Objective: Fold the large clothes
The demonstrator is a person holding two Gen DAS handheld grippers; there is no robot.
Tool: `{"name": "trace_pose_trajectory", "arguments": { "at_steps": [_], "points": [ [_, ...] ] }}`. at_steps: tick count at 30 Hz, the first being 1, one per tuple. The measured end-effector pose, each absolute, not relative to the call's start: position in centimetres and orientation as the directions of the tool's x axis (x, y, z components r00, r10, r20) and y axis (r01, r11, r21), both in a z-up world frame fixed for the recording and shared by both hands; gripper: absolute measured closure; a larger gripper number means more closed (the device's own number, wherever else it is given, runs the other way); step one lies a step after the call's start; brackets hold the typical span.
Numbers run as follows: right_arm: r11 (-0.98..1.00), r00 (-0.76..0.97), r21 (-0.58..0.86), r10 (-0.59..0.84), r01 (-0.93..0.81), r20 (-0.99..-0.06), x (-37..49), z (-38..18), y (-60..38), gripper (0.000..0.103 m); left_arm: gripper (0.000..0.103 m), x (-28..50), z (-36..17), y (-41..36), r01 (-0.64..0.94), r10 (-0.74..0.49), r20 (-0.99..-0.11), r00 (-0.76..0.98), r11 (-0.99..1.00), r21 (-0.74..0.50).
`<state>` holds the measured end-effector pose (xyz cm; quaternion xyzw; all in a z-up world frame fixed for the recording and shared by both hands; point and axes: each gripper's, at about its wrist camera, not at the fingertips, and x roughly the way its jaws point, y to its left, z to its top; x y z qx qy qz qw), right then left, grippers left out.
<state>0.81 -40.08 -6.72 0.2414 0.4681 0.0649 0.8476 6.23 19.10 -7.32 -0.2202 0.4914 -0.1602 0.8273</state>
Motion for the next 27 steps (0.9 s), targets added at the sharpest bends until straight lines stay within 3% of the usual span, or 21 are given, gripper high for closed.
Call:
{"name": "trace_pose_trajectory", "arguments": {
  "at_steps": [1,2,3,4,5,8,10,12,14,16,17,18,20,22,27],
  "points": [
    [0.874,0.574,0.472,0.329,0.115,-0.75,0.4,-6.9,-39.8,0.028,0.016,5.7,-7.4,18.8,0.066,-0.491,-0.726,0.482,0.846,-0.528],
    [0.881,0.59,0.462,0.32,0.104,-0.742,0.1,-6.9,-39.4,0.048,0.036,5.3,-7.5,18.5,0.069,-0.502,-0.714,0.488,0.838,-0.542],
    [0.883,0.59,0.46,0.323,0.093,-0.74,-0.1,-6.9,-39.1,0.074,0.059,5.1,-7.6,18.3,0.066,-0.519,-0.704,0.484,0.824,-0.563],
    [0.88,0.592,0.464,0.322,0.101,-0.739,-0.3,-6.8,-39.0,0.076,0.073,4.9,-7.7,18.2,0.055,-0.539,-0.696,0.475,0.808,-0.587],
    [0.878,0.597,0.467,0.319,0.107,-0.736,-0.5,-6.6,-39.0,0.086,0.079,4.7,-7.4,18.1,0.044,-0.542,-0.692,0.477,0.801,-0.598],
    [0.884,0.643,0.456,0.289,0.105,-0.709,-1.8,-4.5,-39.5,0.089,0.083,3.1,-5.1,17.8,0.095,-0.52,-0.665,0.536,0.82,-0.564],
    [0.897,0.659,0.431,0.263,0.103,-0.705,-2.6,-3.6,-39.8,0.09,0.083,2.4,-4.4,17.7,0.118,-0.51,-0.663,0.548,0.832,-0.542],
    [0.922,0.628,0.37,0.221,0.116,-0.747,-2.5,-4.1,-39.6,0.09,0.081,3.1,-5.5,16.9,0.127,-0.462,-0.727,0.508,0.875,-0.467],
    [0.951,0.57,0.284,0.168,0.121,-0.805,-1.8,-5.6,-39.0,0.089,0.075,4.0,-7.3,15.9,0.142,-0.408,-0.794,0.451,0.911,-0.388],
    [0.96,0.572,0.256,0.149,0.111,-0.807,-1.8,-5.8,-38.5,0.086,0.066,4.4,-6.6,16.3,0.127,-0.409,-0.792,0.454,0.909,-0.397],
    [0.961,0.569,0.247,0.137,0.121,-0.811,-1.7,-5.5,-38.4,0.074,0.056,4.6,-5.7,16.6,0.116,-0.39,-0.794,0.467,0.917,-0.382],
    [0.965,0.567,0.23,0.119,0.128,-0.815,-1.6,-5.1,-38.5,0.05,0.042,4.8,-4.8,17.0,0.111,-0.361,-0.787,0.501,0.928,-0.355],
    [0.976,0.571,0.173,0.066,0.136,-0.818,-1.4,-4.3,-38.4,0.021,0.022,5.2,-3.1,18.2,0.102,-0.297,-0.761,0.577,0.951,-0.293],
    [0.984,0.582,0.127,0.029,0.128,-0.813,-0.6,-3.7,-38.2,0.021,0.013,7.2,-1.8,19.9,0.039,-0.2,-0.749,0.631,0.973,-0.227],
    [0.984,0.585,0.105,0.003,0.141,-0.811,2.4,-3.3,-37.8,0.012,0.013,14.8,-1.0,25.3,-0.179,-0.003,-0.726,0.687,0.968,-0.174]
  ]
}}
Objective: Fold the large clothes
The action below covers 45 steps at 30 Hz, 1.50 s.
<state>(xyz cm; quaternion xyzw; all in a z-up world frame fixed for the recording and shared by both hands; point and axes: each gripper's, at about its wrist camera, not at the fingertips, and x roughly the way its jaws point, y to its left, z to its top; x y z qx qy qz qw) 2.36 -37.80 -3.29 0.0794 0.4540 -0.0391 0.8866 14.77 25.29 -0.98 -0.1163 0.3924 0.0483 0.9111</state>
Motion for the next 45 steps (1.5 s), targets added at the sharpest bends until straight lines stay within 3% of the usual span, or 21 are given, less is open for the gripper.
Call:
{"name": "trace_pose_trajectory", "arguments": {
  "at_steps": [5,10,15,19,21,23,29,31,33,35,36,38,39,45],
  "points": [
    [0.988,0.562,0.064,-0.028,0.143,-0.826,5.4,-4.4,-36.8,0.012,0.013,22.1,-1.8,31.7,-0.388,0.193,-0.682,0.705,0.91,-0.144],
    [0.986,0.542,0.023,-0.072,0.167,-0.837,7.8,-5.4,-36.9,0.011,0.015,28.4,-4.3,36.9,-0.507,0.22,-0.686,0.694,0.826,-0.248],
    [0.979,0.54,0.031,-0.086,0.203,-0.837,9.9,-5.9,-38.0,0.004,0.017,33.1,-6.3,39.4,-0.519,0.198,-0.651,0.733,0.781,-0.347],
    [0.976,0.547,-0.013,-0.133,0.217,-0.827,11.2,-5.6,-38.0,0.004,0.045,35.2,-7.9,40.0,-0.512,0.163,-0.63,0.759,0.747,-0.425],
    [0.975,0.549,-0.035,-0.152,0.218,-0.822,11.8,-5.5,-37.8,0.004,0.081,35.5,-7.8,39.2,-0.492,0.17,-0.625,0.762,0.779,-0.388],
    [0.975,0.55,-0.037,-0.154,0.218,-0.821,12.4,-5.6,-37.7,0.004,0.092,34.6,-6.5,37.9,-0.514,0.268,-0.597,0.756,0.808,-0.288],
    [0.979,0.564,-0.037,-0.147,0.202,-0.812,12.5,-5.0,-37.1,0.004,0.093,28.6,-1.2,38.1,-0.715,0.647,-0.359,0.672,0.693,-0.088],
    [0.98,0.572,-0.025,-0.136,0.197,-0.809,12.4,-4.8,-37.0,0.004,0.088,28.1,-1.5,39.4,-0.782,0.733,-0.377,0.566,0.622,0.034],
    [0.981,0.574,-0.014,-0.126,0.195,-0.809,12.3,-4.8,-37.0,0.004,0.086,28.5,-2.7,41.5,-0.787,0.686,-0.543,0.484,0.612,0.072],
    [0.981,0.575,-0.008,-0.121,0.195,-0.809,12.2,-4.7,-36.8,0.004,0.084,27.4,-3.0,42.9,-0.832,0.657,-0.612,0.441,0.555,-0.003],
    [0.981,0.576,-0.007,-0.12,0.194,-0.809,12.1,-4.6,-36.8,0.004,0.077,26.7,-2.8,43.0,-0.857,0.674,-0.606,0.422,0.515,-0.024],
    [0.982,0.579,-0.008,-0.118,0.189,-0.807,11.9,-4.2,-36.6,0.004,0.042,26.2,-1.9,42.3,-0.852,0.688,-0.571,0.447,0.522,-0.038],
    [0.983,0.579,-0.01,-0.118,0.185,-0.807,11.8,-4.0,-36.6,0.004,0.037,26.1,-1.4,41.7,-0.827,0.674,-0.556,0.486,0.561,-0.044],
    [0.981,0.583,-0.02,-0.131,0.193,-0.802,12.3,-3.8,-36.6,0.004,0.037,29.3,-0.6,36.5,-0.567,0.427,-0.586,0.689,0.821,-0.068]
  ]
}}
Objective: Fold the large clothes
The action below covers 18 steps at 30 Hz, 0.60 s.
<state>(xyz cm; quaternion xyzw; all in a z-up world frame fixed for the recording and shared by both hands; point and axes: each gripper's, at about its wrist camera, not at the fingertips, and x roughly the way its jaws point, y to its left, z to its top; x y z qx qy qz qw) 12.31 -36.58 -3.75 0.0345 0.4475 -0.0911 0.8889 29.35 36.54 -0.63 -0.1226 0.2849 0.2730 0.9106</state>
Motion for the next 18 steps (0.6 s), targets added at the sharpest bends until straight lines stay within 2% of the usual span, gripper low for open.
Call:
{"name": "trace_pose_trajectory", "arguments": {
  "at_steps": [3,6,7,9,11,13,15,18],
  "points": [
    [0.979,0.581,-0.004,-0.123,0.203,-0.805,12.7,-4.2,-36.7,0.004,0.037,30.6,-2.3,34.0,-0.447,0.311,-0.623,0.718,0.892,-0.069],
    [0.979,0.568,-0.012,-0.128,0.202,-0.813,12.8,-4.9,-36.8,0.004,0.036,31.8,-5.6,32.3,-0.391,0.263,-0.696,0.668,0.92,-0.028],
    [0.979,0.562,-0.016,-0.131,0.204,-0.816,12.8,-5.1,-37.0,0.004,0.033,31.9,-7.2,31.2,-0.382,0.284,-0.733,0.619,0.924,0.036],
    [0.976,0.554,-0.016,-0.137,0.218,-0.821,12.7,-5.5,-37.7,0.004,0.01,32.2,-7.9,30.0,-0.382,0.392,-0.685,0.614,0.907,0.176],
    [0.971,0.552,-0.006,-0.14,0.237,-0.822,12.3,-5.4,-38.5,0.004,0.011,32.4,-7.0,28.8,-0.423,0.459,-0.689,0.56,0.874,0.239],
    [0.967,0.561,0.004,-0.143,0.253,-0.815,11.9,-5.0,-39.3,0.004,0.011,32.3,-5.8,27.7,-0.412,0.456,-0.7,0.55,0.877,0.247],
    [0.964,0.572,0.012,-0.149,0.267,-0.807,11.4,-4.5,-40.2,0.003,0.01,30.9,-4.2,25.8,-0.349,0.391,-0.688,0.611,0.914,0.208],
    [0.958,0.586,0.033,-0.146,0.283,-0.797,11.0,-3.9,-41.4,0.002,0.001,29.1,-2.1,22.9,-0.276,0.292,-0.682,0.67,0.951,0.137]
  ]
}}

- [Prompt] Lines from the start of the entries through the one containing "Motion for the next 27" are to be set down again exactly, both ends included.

- [Problem solution]
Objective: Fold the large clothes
The demonstrator is a person holding two Gen DAS handheld grippers; there is no robot.
Tool: `{"name": "trace_pose_trajectory", "arguments": { "at_steps": [_], "points": [ [_, ...] ] }}`. at_steps: tick count at 30 Hz, the first being 1, one per tuple. The measured end-effector pose, each absolute, not relative to the call's start: position in centimetres and orientation as the directions of the tool's x axis (x, y, z components r00, r10, r20) and y axis (r01, r11, r21), both in a z-up world frame fixed for the recording and shared by both hands; gripper: absolute measured closure; a larger gripper number means more closed (the device's own number, wherever else it is given, runs the other way); step one lies a step after the call's start; brackets hold the typical span.
Numbers run as follows: right_arm: r11 (-0.98..1.00), r00 (-0.76..0.97), r21 (-0.58..0.86), r10 (-0.59..0.84), r01 (-0.93..0.81), r20 (-0.99..-0.06), x (-37..49), z (-38..18), y (-60..38), gripper (0.000..0.103 m); left_arm: gripper (0.000..0.103 m), x (-28..50), z (-36..17), y (-41..36), r01 (-0.64..0.94), r10 (-0.74..0.49), r20 (-0.99..-0.11), r00 (-0.76..0.98), r11 (-0.99..1.00), r21 (-0.74..0.50).
`<state>` holds the measured end-effector pose (xyz cm; quaternion xyzw; all in a z-up world frame fixed for the recording and shared by both hands; point and axes: each gripper's, at about its wrist camera, not at the fingertips, and x roughly the way its jaws point, y to its left, z to its top; x y z qx qy qz qw), right then left, grippers left out.
<state>0.81 -40.08 -6.72 0.2414 0.4681 0.0649 0.8476 6.23 19.10 -7.32 -0.2202 0.4914 -0.1602 0.8273</state>
Motion for the next 27 steps (0.9 s), targets added at the sharpest bends until straight lines stay within 3% of the usual span, or 21 are given, gripper high for closed.

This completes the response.